1918 – 2018: dov’è la vittoria?

02 novembre 2018

1918 – 2018: dov’è la vittoria?”: è questo il titolo di copertina del nuovo numero della rivista Left, settimanale edito da Matteo Fago e diretto da Simona Maggiorelli, in tutte le edicole dal 2 all’8 novembre.

Roma, 2 novembre 2018 - Un secolo di storia è il lungo arco temporale che ci divide dalla prima guerra mondiale, la cosiddetta Grande Guerra, così definita dagli storici per l’enorme entità del conflitto e per il numero di morti che ha generato.

Domenica 4 novembre si ricorderà infatti l’anniversario dell’entrata in vigore dell’armistizio di Villa Giusti del 1918, data convenzionale con la quale si fa terminare la prima guerra mondiale e che viene celebrata in tutta Italia come festa dell’unità nazionale e delle forze armate.

L’impressione che se ne ricava esattamente cento anni dopo, analizzando e studiando i meccanismi sociali contemporanei, è che la guerra non sia mai veramente finita; al contrario, delle ideologie presenti nel primo novecento permangono i virus del nazionalismo e del razzismo, che oggi sembrano coinvolgere non soltanto l’Italia ma quasi tutte le nazioni d’Europa e del mondo, come dimostrato dalle recentissime elezioni in Brasile.

Solamente la fisionomia della guerra in senso tecnico, intesa come conflitto sul campo, è profondamente mutata per via delle armi impiegate e delle modalità di uccisione, sempre più legate agli sviluppi tecnologici e agli avanzamenti scientifici, insomma interconnesse ai cambiamenti del mondo e della società.

Se gli scontri classici miravano ad una conquista territoriale che fosse preliminare all’annessione nazionale, oggi – complice il progressivo e inesorabile indebolimento degli Stati - le violenze messe in atto si adeguano alla realtà di un pianeta realmente globale, connesso e privo di confini netti o precisi.

Per comprendere appieno i cambiamenti che sono in corso e dunque ciò che ci attende si pensi che, dagli anni ’80 ad oggi, le guerre combattute tra Stati nazionali rappresentano solamente il 5%.

Come registrato sulle pagine di Left da Raffaele Crocco, giornalista Rai e ideatore del noto “Atlante delle guerre e dei conflitti nel mondo”, le guerre che affliggono il mondo sono ben trentaquattro - con diciassette situazioni di tensioni critiche che rischiano di trasformarsi in conflitti armati con rapida escalation; ciò significa che circa 3 miliardi e 800 milioni di esseri umani, ancora oggi, si trovano coinvolti in una qualche condizione di conflitto.

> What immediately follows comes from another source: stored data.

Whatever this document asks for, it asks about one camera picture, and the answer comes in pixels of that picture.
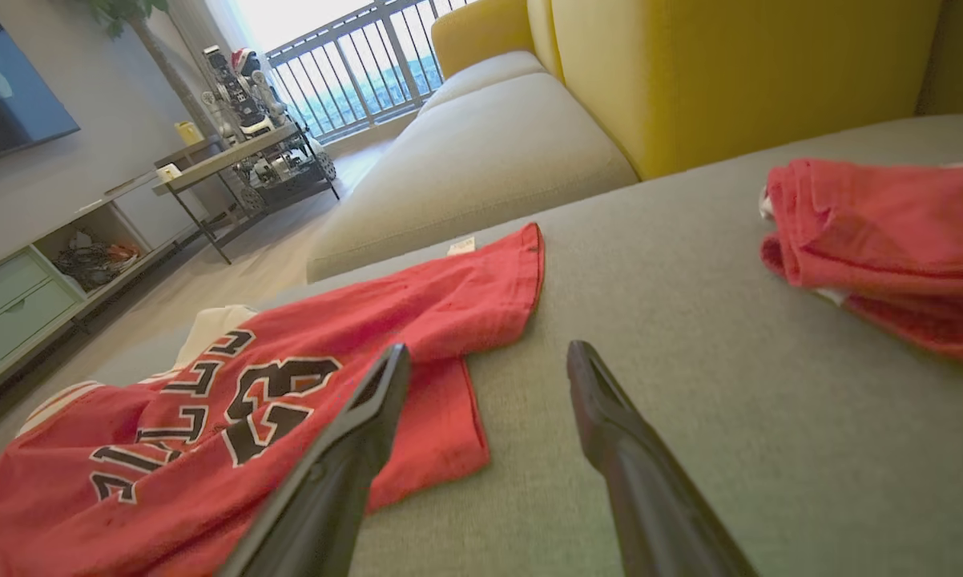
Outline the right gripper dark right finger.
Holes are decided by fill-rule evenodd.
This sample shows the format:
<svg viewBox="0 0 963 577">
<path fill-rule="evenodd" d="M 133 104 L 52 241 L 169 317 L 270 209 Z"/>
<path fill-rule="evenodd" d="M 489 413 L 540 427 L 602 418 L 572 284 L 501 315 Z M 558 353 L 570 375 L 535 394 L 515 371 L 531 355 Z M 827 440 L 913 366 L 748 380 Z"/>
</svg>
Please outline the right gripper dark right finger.
<svg viewBox="0 0 963 577">
<path fill-rule="evenodd" d="M 566 370 L 582 452 L 605 479 L 626 577 L 759 577 L 598 350 L 571 342 Z"/>
</svg>

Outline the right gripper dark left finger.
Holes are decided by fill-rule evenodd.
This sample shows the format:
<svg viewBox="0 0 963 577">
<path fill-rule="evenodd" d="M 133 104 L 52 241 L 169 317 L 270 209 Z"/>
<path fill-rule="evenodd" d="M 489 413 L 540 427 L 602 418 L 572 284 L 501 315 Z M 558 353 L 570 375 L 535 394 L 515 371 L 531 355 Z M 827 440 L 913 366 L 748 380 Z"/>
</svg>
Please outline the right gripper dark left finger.
<svg viewBox="0 0 963 577">
<path fill-rule="evenodd" d="M 369 489 L 389 463 L 411 357 L 389 346 L 248 528 L 217 577 L 349 577 Z"/>
</svg>

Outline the red basketball jersey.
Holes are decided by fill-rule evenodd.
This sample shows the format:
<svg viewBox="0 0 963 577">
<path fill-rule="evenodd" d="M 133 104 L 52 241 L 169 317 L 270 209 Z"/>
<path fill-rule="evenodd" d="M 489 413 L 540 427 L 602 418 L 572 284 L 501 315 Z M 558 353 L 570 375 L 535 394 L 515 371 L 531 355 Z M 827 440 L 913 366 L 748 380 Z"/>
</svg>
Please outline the red basketball jersey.
<svg viewBox="0 0 963 577">
<path fill-rule="evenodd" d="M 466 357 L 517 341 L 540 227 L 259 312 L 183 365 L 54 394 L 0 455 L 0 577 L 214 573 L 387 347 L 412 362 L 368 512 L 484 468 Z"/>
</svg>

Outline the red white-striped basketball shorts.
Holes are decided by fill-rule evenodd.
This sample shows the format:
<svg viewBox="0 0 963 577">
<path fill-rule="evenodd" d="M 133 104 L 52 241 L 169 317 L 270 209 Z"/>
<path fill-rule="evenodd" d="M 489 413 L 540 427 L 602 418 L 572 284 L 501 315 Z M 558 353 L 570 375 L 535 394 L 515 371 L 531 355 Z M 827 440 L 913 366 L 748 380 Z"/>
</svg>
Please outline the red white-striped basketball shorts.
<svg viewBox="0 0 963 577">
<path fill-rule="evenodd" d="M 760 259 L 918 347 L 963 361 L 963 162 L 800 158 L 768 173 Z"/>
</svg>

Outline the large grey sofa ottoman cushion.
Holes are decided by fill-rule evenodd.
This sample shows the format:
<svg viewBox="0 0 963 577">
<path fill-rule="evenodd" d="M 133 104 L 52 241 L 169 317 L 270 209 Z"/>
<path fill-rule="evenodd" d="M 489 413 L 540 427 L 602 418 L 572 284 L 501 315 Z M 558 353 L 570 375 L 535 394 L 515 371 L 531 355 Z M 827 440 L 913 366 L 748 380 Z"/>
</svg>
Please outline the large grey sofa ottoman cushion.
<svg viewBox="0 0 963 577">
<path fill-rule="evenodd" d="M 521 337 L 465 359 L 491 459 L 367 509 L 350 577 L 624 574 L 574 420 L 576 340 L 598 350 L 760 577 L 963 577 L 963 361 L 764 266 L 776 228 L 761 193 L 772 168 L 800 158 L 961 163 L 963 115 L 819 136 L 478 232 L 470 251 L 536 223 L 545 248 Z M 280 306 L 445 256 L 446 244 L 405 253 Z"/>
</svg>

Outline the metal-legged side table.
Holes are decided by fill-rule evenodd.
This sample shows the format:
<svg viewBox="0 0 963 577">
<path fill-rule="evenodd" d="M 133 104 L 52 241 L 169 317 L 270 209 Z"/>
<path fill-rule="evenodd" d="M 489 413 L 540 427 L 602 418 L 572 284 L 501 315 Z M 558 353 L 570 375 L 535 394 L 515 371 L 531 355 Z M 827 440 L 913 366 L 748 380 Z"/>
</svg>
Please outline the metal-legged side table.
<svg viewBox="0 0 963 577">
<path fill-rule="evenodd" d="M 228 232 L 217 235 L 196 218 L 181 195 L 209 179 L 224 180 L 225 174 L 236 174 L 239 190 L 228 187 L 245 217 Z M 266 216 L 324 192 L 339 200 L 335 165 L 327 162 L 324 148 L 306 136 L 295 122 L 267 131 L 215 153 L 207 159 L 192 162 L 188 168 L 155 185 L 156 195 L 169 195 L 215 252 L 228 265 L 232 260 L 224 251 L 228 242 L 250 230 Z"/>
</svg>

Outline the grey sofa seat cushion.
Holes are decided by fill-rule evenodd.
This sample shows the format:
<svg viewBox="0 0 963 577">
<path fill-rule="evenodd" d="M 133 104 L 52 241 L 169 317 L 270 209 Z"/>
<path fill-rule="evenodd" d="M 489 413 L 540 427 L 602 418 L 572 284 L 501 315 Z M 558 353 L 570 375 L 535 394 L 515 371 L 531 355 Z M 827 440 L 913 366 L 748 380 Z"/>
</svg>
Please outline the grey sofa seat cushion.
<svg viewBox="0 0 963 577">
<path fill-rule="evenodd" d="M 419 114 L 314 235 L 306 281 L 636 183 L 561 82 L 511 78 Z"/>
<path fill-rule="evenodd" d="M 537 56 L 529 51 L 517 50 L 493 56 L 446 78 L 441 87 L 424 103 L 418 114 L 423 115 L 441 103 L 453 101 L 460 96 L 472 94 L 500 82 L 546 72 L 547 69 L 541 65 Z"/>
</svg>

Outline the low white tv cabinet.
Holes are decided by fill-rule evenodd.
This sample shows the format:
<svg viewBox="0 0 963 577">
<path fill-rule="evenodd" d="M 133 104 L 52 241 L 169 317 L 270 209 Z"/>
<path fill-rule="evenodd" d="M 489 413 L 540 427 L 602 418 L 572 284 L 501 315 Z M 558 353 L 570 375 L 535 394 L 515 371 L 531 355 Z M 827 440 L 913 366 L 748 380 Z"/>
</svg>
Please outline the low white tv cabinet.
<svg viewBox="0 0 963 577">
<path fill-rule="evenodd" d="M 57 228 L 0 260 L 0 387 L 57 337 L 81 329 L 87 314 L 199 234 L 213 213 L 192 192 L 158 194 L 148 172 L 78 209 Z M 55 260 L 74 240 L 136 248 L 122 271 L 98 286 L 62 272 Z"/>
</svg>

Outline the white grey robot on cart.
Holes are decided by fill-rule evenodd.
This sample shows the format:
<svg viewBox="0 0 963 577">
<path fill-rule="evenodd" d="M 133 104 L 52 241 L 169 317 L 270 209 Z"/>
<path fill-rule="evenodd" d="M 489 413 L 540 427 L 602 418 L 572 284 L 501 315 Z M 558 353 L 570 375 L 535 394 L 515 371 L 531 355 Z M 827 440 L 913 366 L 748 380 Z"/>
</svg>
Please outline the white grey robot on cart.
<svg viewBox="0 0 963 577">
<path fill-rule="evenodd" d="M 202 100 L 213 109 L 218 134 L 230 147 L 272 136 L 255 152 L 230 163 L 239 180 L 237 200 L 252 212 L 271 212 L 325 190 L 336 194 L 332 158 L 288 112 L 252 49 L 225 54 L 217 45 L 203 51 L 216 84 Z"/>
</svg>

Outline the grey balcony railing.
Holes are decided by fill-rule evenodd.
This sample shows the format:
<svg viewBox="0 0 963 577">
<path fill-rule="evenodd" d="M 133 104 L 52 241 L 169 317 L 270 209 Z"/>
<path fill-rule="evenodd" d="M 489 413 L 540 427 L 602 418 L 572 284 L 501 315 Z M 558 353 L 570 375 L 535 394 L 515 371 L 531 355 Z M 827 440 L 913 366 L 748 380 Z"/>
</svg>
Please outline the grey balcony railing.
<svg viewBox="0 0 963 577">
<path fill-rule="evenodd" d="M 431 26 L 475 0 L 369 0 L 267 51 L 281 98 L 322 143 L 419 111 L 445 83 Z"/>
</svg>

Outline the yellow sofa backrest cushion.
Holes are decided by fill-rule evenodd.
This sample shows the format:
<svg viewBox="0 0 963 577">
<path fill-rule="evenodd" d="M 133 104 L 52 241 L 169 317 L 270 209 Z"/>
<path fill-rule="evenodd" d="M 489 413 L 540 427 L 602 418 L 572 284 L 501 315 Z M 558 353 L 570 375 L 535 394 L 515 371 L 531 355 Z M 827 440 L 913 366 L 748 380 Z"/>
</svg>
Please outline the yellow sofa backrest cushion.
<svg viewBox="0 0 963 577">
<path fill-rule="evenodd" d="M 526 0 L 642 180 L 911 116 L 942 0 Z"/>
</svg>

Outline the indoor potted tree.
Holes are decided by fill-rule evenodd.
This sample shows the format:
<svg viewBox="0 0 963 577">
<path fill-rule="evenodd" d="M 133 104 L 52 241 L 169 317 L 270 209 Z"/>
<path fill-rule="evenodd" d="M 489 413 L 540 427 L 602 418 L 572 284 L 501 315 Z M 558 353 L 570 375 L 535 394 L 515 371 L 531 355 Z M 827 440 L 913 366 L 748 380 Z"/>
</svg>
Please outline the indoor potted tree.
<svg viewBox="0 0 963 577">
<path fill-rule="evenodd" d="M 197 98 L 192 94 L 182 76 L 170 63 L 164 54 L 155 34 L 148 25 L 153 11 L 160 11 L 166 14 L 169 11 L 167 0 L 75 0 L 81 3 L 90 12 L 90 15 L 98 25 L 104 29 L 108 37 L 118 39 L 125 33 L 125 30 L 133 30 L 138 40 L 151 55 L 153 62 L 158 66 L 160 73 L 169 87 L 180 99 L 182 105 L 189 113 L 193 123 L 202 131 L 203 135 L 210 136 L 216 133 L 215 127 L 207 115 L 203 106 L 197 102 Z"/>
</svg>

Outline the olive grey sofa cushion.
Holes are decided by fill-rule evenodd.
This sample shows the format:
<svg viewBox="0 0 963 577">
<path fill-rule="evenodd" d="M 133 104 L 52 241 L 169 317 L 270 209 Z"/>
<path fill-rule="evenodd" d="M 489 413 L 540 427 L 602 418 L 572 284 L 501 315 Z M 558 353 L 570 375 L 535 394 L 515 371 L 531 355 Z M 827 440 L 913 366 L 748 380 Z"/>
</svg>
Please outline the olive grey sofa cushion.
<svg viewBox="0 0 963 577">
<path fill-rule="evenodd" d="M 963 0 L 942 0 L 917 114 L 963 114 Z"/>
</svg>

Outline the wall-mounted flat television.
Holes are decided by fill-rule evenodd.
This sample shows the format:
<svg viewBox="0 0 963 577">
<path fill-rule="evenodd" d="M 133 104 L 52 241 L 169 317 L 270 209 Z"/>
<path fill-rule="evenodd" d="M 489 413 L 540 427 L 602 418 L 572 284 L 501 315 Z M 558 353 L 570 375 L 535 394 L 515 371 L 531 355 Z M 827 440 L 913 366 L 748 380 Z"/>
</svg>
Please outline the wall-mounted flat television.
<svg viewBox="0 0 963 577">
<path fill-rule="evenodd" d="M 0 158 L 79 131 L 0 23 Z"/>
</svg>

Complice la preoccupante flessione delle democrazie occidentali e non, accanto all’orrore delle guerre rischia anche di emerge il problema delle involuzioni degli Stati.

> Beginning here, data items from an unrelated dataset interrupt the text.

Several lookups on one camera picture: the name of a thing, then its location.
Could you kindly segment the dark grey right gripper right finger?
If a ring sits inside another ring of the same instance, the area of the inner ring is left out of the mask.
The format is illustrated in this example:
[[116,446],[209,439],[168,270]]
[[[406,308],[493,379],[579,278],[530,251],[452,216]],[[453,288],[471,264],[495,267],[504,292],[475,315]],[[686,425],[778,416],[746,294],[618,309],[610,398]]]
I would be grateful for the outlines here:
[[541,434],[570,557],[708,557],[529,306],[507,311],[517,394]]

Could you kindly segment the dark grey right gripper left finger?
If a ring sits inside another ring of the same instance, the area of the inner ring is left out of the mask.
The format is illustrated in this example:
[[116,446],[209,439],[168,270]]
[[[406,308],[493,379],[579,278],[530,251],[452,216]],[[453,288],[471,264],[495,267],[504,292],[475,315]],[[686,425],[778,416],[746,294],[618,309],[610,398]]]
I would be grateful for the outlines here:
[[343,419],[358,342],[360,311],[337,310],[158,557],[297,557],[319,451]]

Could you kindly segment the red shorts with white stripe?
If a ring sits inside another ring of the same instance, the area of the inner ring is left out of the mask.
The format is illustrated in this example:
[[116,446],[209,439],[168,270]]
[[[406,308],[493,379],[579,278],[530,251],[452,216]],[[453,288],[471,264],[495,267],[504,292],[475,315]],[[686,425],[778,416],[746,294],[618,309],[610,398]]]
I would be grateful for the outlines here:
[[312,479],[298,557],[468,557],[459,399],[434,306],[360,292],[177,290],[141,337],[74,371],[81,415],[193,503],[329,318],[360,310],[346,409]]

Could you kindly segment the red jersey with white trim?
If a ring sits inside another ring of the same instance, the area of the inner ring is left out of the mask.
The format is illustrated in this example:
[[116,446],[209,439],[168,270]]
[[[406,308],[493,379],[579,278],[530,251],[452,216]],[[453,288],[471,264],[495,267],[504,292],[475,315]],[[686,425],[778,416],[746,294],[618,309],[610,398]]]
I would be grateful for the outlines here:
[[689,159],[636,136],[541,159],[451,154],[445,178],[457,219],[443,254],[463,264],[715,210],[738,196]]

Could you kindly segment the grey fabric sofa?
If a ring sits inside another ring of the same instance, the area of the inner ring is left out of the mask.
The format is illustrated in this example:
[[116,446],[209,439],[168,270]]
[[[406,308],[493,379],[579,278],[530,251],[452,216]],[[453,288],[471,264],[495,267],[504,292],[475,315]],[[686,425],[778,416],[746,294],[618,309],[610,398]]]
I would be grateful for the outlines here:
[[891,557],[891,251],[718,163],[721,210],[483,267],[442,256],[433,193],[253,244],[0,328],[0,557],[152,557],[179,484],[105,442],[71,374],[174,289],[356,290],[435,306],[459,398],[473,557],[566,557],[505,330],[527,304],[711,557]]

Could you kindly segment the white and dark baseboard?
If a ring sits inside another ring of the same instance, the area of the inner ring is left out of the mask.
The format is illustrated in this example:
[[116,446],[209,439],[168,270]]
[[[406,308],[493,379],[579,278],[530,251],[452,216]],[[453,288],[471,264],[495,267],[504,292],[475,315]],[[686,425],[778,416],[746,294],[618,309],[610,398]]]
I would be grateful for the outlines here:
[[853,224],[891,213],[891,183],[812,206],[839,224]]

Turchia, Russia e il blocco dei Paesi ex sovietici (oggi parti integranti dell’Unione Europea) sono i casi più emblematici di nazioni che hanno avviato al proprio interno un processo tendenzialmente contrario ai principi democratici ed ai diritti dei cittadini, ma anche nel cuore dell’Europa sono in crescita i casi segnalati: dalla Spagna che ha affrontato la crisi dell’autonomia catalana con strumenti repressivi, alla Germania in cui la nostalgia neonazista sta prendendo piede con rapidità tale da condurre partiti nazionalisti e xenofobi in Parlamento, fino alla Francia dai tratti autoritari di Macron e l’Italia - vittima di un sentimento razzista che sperimentiamo ormai su base quotidiana.

Oggi come cento anni addietro, ci si ispira all’idea di una “nazione da difendere” da stranieri ed invasori creati ad hoc per giustificare le proprie pulsioni violente.

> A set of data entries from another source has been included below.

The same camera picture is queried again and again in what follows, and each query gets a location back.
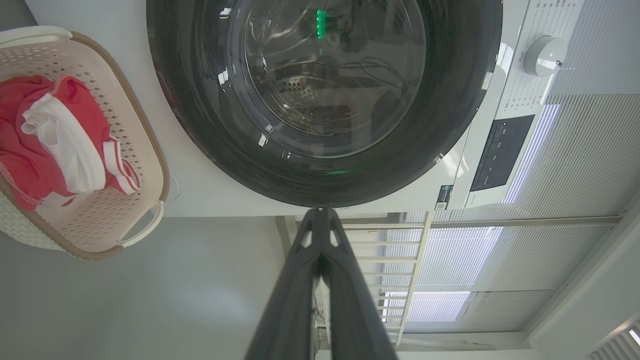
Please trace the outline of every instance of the gray floor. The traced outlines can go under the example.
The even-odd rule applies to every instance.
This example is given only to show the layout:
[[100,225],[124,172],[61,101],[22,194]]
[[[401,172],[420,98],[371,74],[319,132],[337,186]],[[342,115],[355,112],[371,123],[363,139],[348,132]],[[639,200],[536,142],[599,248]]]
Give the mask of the gray floor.
[[102,261],[0,233],[0,359],[242,359],[283,263],[273,218],[166,218]]
[[2,0],[0,30],[33,26],[38,23],[33,18],[24,0]]

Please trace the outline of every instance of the cloth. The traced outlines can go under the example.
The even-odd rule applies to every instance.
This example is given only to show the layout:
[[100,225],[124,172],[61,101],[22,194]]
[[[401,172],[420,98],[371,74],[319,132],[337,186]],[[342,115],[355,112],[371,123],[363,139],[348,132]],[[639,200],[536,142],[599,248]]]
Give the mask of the cloth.
[[129,195],[141,188],[100,106],[69,75],[0,83],[0,172],[30,210],[51,193],[61,202],[112,186]]

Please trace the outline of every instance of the wall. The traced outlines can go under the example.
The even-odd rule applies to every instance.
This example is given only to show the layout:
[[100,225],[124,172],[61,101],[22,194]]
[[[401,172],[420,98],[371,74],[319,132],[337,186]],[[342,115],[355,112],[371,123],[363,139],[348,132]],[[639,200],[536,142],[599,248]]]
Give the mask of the wall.
[[273,218],[166,218],[93,262],[0,233],[0,359],[242,359],[283,263]]
[[[496,351],[398,352],[398,360],[542,360],[535,349]],[[320,350],[316,360],[330,360],[329,350]]]
[[[525,335],[522,331],[511,332],[457,332],[450,334],[404,334],[404,342],[411,341],[438,341],[441,345],[450,344],[455,349],[457,343],[482,344],[488,345],[495,350],[518,350],[531,348],[529,343],[525,341]],[[428,348],[420,345],[403,346],[404,351],[430,351],[439,350],[437,348]]]
[[640,315],[640,193],[595,255],[531,326],[528,339],[550,360],[583,360]]
[[0,30],[37,25],[24,0],[3,0]]
[[550,360],[582,360],[623,322],[640,313],[640,237],[576,303],[541,334],[535,347]]

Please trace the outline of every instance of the washing machine drum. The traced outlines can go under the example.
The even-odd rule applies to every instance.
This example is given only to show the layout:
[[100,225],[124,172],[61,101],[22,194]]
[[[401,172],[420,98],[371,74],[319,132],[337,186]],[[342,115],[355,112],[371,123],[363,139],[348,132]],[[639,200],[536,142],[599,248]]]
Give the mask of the washing machine drum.
[[147,22],[165,95],[211,161],[273,199],[342,207],[406,186],[460,139],[502,5],[148,0]]

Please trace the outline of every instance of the plastic laundry basket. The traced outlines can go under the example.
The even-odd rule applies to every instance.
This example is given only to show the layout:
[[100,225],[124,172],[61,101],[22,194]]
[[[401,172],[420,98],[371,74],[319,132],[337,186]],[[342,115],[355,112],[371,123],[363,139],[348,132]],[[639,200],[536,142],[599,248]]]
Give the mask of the plastic laundry basket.
[[[0,230],[36,247],[65,250],[84,259],[108,258],[148,235],[160,222],[168,191],[168,171],[138,100],[110,55],[90,38],[54,26],[0,33],[0,81],[42,75],[56,80],[71,74],[91,90],[122,142],[122,157],[142,179],[142,190],[126,195],[114,188],[80,195],[59,208],[19,208],[11,186],[0,176]],[[151,209],[153,221],[125,239]]]

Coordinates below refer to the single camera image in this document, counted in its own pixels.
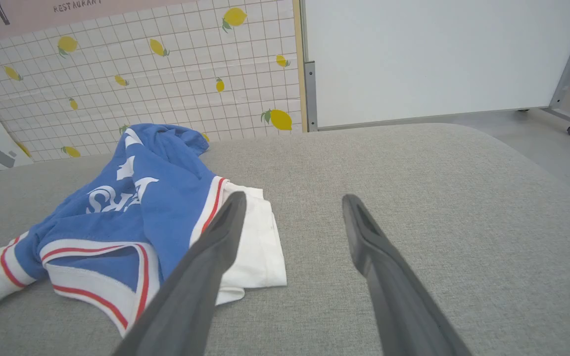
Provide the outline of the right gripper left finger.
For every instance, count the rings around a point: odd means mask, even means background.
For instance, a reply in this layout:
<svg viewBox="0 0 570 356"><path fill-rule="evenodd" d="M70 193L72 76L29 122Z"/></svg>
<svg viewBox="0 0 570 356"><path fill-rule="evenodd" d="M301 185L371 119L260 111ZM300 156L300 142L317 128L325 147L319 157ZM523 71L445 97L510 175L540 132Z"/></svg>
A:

Si guarda anche, con inquietante e ritrovato fanatismo, ai concetti di identità etniche base sul credo religioso e linguistico, e parole come “razza” e “patria” tornano a fare il proprio ingresso nel sentire comune.

La prima guerra mondiale non è mai finita, ha solo indossato una maschera; ma i fantasmi che l’hanno concepita sono ancora qua.

Oggi in edicola.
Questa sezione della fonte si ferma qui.